Friday, March 18, 2016

The Perfect Little Red Teapot

The Perfect Little Red Teapot
By Vinnie Costa

I recently threw away the dusty, grease-incrusted, cat-hair covered, little red porcelain teapot which sat on the shelf above my stove unused for nearly a decade. It was the perfect little red teapot. I bought it for $6.99 at a Marshall’s Homegoods in Seacacus, New Jersey, after my trip to Amsterdam in the summer of 2006.

For the nearly two years leading up to that trip, I worked the least creative job in the incredibly creative comic book industry and would soon turn 35. That vacation was intended to, cliche-like, recharge my creative batteries and jump start another, more fulling chapter of my life.
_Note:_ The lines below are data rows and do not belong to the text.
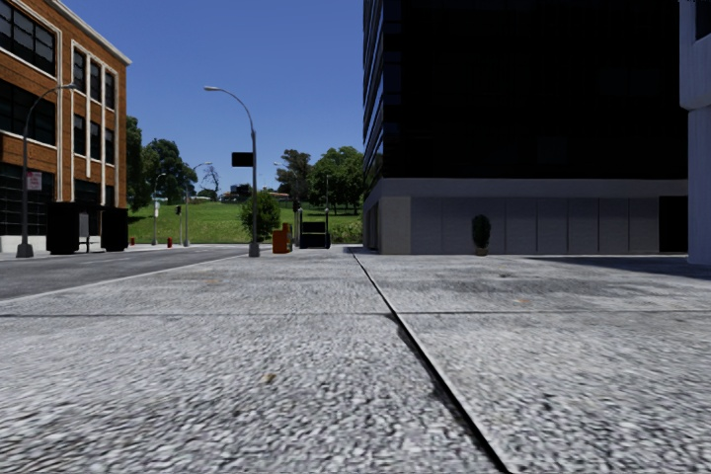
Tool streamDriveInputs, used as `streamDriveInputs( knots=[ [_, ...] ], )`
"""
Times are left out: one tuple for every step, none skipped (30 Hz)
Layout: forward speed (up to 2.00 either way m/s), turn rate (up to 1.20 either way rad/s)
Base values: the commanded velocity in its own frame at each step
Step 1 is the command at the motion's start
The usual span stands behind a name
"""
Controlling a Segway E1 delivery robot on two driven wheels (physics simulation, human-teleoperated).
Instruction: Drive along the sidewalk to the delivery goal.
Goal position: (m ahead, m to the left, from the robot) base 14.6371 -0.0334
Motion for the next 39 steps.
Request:
streamDriveInputs(
  knots=[
    [2.00,0.00],
    [2.00,0.00],
    [2.00,0.00],
    [2.00,0.00],
    [2.00,0.00],
    [2.00,0.00],
    [2.00,0.00],
    [2.00,0.00],
    [2.00,0.00],
    [2.00,0.00],
    [2.00,0.00],
    [2.00,0.00],
    [2.00,0.00],
    [2.00,0.00],
    [2.00,0.00],
    [2.00,0.00],
    [2.00,0.00],
    [2.00,0.00],
    [2.00,0.00],
    [2.00,0.00],
    [2.00,0.00],
    [2.00,0.00],
    [2.00,0.00],
    [2.00,0.00],
    [2.00,0.00],
    [2.00,0.00],
    [2.00,0.00],
    [2.00,0.00],
    [2.00,0.00],
    [2.00,0.00],
    [2.00,0.00],
    [2.00,0.00],
    [2.00,0.00],
    [2.00,0.00],
    [2.00,0.00],
    [2.00,0.00],
    [2.00,0.00],
    [2.00,0.00],
    [2.00,0.00]
  ],
)
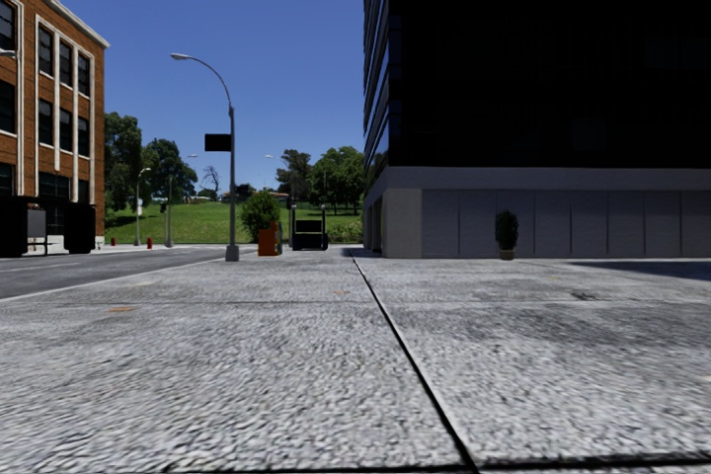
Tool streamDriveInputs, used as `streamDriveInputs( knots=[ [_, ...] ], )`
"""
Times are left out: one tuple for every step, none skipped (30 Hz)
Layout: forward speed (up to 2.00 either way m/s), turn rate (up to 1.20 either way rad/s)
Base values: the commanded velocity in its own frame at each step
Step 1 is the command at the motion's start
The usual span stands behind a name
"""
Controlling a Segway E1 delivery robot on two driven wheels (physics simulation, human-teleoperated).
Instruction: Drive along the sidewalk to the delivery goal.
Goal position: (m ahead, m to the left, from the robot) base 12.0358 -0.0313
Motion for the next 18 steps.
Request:
streamDriveInputs(
  knots=[
    [2.00,0.00],
    [2.00,0.00],
    [2.00,0.00],
    [2.00,0.00],
    [2.00,0.00],
    [2.00,0.00],
    [2.00,0.00],
    [2.00,0.00],
    [2.00,0.00],
    [2.00,0.00],
    [2.00,0.00],
    [2.00,0.00],
    [2.00,0.00],
    [2.00,0.00],
    [2.00,0.00],
    [2.00,0.00],
    [2.00,0.00],
    [2.00,0.00]
  ],
)
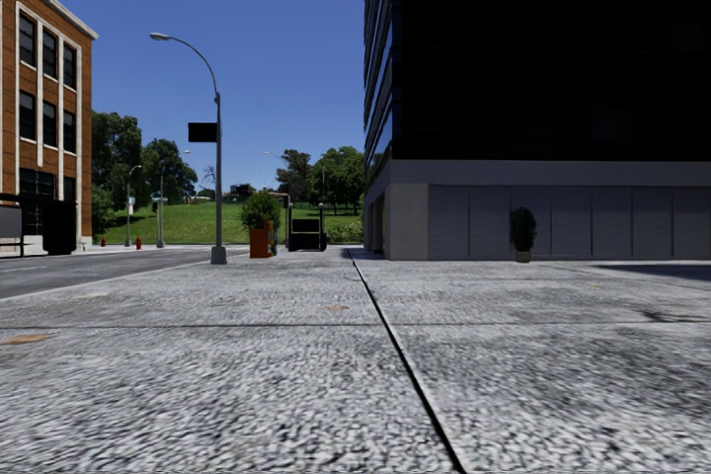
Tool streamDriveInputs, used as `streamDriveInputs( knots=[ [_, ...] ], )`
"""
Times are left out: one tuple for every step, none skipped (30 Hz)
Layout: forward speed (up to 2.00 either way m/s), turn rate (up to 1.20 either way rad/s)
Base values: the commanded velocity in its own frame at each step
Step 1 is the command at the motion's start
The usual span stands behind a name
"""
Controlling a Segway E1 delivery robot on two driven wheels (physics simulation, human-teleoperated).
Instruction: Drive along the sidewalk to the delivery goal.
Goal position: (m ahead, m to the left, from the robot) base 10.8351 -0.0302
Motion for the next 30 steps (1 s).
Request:
streamDriveInputs(
  knots=[
    [2.00,0.00],
    [2.00,0.00],
    [2.00,0.00],
    [2.00,0.00],
    [2.00,0.00],
    [2.00,0.00],
    [2.00,0.00],
    [2.00,0.00],
    [2.00,0.00],
    [2.00,0.00],
    [2.00,0.00],
    [2.00,0.00],
    [2.00,0.00],
    [2.00,0.00],
    [2.00,0.00],
    [2.00,0.00],
    [2.00,0.00],
    [2.00,0.00],
    [2.00,0.00],
    [2.00,0.00],
    [2.00,0.00],
    [2.00,0.00],
    [2.00,0.00],
    [2.00,0.00],
    [2.00,0.00],
    [2.00,0.00],
    [2.00,0.00],
    [2.00,0.00],
    [2.00,0.00],
    [2.00,0.00]
  ],
)
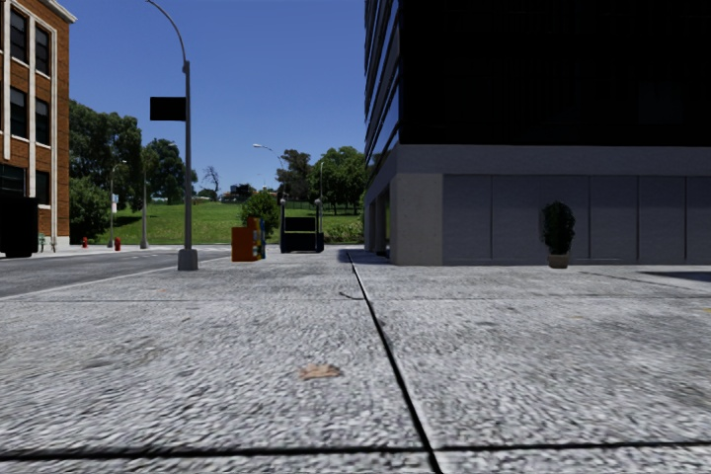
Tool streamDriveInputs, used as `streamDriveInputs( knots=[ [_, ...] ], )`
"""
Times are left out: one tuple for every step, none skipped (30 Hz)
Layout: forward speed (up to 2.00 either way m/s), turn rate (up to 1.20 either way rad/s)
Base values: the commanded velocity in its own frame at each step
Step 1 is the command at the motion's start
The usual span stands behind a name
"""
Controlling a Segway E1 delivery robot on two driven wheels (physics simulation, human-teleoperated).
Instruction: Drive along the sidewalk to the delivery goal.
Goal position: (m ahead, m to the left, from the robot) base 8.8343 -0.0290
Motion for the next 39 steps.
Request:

I had very high expectations.

While in Amsterdam, I stayed in a wonderful bed and breakfast, the Golden Bear, where they offered their guests OJ, coffee and a selection of teas the like I’d never seen along with assorted cheeses, meats and hard breads each morning to help start the day.
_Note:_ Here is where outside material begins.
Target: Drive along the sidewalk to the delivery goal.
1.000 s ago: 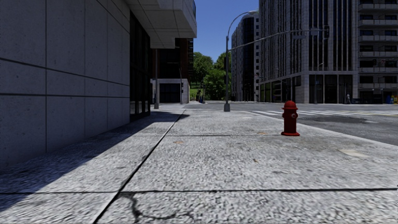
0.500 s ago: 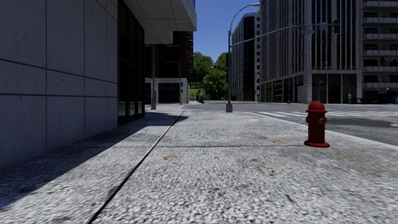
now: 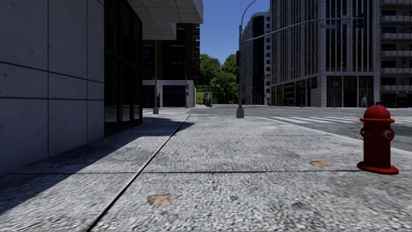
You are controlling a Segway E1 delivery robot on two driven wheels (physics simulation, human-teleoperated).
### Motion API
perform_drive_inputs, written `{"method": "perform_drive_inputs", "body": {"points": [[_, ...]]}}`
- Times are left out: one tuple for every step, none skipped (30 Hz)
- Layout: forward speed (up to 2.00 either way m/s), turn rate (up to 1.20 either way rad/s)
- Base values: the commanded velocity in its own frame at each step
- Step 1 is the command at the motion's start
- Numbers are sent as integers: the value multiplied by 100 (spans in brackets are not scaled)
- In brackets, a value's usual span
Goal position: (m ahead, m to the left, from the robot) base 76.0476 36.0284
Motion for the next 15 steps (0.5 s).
{"method": "perform_drive_inputs", "body": {"points": [[200, 0], [200, 0], [200, 0], [200, 0], [200, 0], [200, 0], [200, 0], [200, 0], [200, 0], [200, 0], [200, 0], [200, 0], [200, 0], [200, 0], [200, 0]]}}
I found myself with an English Breakfast blend as I planned my first day abroad.

By day two it became routine.

Letting the bag steep a bit longer so I could enjoy a strong cuppa with two sugars and milk. I’d take delicate sips, (not the American coffee gulps I take at home) as I poured over guide books and tour pamphlets. It was 30 minutes at the start of my day where I could slow down and take in what makes that day great.

By week’s end and after planning my visits to places like the Homomonument, The Van Gogh Museum, The Ann Frank house, The Amstel Factory and the flower market over a steaming pot of tea, this born and bred New Yorker found himself slowing down.

I liked it. It would be key to a new way of living. My life would surely change for the better. I’d bring this part of my vacation back home and continue the slowing. But like so many vacation resolutions (no, I never got that scuba certification either) after stocking the supplies and finding the perfect little red teapot, I lost interest and to put it simply, just couldn’t find the time to boil and seep.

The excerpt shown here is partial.